What is the number of lines below that hold "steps"? Answer with that number only.

START COLLECTED DATA

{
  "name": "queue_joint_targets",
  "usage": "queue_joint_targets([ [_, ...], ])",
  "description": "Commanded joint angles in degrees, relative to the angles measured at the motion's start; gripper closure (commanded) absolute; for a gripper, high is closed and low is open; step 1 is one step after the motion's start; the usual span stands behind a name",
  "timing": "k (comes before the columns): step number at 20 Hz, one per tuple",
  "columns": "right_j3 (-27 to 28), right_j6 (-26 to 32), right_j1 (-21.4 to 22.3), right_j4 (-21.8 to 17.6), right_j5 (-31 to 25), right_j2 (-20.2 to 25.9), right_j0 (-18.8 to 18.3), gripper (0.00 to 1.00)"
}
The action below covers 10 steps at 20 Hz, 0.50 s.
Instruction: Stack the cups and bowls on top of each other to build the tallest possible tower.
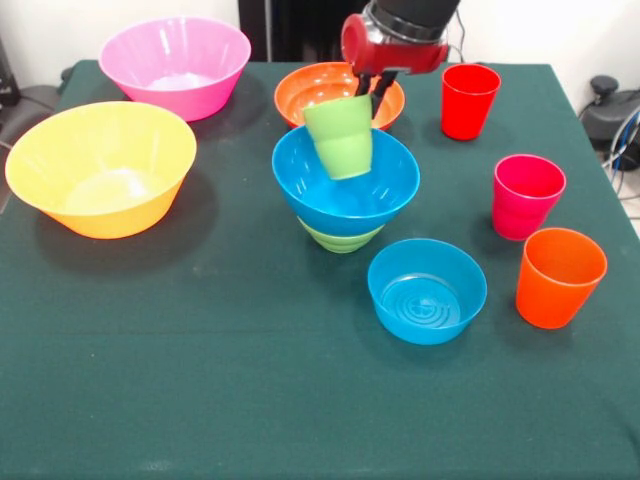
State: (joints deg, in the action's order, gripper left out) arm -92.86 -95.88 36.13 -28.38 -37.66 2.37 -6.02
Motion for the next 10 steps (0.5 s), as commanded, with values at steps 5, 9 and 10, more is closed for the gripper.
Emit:
queue_joint_targets([
  [5, 5.82, 2.37, -7.13, -5.03, -5.27, 0.56, 0.94, 1.00],
  [9, 8.03, 0.81, -10.16, -6.19, -3.63, -0.98, 2.12, 1.00],
  [10, 8.57, 0.32, -10.78, -6.50, -3.36, -1.47, 2.57, 1.00],
])
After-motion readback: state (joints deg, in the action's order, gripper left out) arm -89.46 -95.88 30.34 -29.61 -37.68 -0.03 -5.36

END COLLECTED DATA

** THE COMPLETED TASK **
2